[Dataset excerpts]
*** Block opens ***

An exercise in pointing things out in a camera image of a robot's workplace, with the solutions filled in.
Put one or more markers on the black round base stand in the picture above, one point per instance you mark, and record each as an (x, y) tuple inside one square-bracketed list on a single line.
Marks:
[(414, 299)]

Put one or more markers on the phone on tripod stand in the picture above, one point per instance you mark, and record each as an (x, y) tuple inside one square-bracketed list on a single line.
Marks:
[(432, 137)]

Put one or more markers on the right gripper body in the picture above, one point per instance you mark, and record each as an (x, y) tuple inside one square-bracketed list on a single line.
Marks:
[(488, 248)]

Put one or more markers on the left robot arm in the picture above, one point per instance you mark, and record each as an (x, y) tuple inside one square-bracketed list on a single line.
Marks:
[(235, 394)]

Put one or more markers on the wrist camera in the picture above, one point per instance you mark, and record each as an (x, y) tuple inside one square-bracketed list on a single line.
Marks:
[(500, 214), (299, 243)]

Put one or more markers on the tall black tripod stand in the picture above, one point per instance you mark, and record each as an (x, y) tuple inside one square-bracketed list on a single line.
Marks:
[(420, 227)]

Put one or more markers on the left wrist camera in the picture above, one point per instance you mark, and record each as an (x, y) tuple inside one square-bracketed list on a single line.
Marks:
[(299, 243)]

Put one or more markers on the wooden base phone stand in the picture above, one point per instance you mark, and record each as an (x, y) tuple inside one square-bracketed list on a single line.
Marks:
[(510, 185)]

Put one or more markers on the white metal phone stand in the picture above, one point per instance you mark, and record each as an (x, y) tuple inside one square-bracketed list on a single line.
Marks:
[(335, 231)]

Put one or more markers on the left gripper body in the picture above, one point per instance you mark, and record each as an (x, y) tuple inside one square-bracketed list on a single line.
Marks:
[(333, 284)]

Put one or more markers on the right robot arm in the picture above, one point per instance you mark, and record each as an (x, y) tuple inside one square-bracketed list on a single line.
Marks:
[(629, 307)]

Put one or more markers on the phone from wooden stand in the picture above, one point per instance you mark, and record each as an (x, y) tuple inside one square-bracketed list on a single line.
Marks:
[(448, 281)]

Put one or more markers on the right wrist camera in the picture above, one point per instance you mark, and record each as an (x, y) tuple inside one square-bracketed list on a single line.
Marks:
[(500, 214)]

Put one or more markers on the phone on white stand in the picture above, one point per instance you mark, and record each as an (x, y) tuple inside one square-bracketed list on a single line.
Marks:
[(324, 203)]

*** Block closes ***

** WHAT YOU SHOULD DO **
What you hand back must match the records above exactly.

** EXERCISE RESULT **
An exercise in pointing things out in a camera image of a robot's workplace, with the solutions filled in.
Put one or more markers on the black round base stand in the picture above, one point per instance you mark, and record each as an (x, y) tuple inside one square-bracketed list on a single line.
Marks:
[(414, 299)]

Put one or more markers on the phone on tripod stand in the picture above, one point per instance you mark, and record each as an (x, y) tuple inside one square-bracketed list on a single line.
Marks:
[(432, 137)]

Put one or more markers on the right gripper body in the picture above, one point per instance you mark, and record each as an (x, y) tuple inside one square-bracketed list on a single line.
Marks:
[(488, 248)]

Put one or more markers on the left robot arm in the picture above, one point per instance you mark, and record each as an (x, y) tuple inside one square-bracketed list on a single line.
Marks:
[(235, 394)]

Put one or more markers on the wrist camera in the picture above, one point per instance you mark, and record each as an (x, y) tuple inside one square-bracketed list on a single line.
Marks:
[(500, 214), (299, 243)]

Put one or more markers on the tall black tripod stand in the picture above, one point per instance you mark, and record each as an (x, y) tuple inside one square-bracketed list on a single line.
Marks:
[(420, 227)]

Put one or more markers on the left wrist camera in the picture above, one point per instance you mark, and record each as an (x, y) tuple inside one square-bracketed list on a single line.
Marks:
[(299, 243)]

Put one or more markers on the wooden base phone stand in the picture above, one point per instance you mark, and record each as an (x, y) tuple inside one square-bracketed list on a single line.
Marks:
[(510, 185)]

Put one or more markers on the white metal phone stand in the picture above, one point per instance you mark, and record each as an (x, y) tuple inside one square-bracketed list on a single line.
Marks:
[(335, 231)]

Put one or more markers on the left gripper body in the picture above, one point per instance you mark, and record each as an (x, y) tuple inside one square-bracketed list on a single line.
Marks:
[(333, 284)]

Put one or more markers on the right robot arm in the picture above, one point per instance you mark, and record each as an (x, y) tuple inside one square-bracketed list on a single line.
Marks:
[(629, 307)]

Put one or more markers on the phone from wooden stand in the picture above, one point per instance you mark, and record each as an (x, y) tuple inside one square-bracketed list on a single line.
Marks:
[(448, 281)]

Put one or more markers on the right wrist camera in the picture above, one point per instance you mark, and record each as an (x, y) tuple inside one square-bracketed list on a single line.
Marks:
[(500, 214)]

Put one or more markers on the phone on white stand in the picture above, one point per instance you mark, and record each as an (x, y) tuple inside one square-bracketed list on a single line.
Marks:
[(324, 203)]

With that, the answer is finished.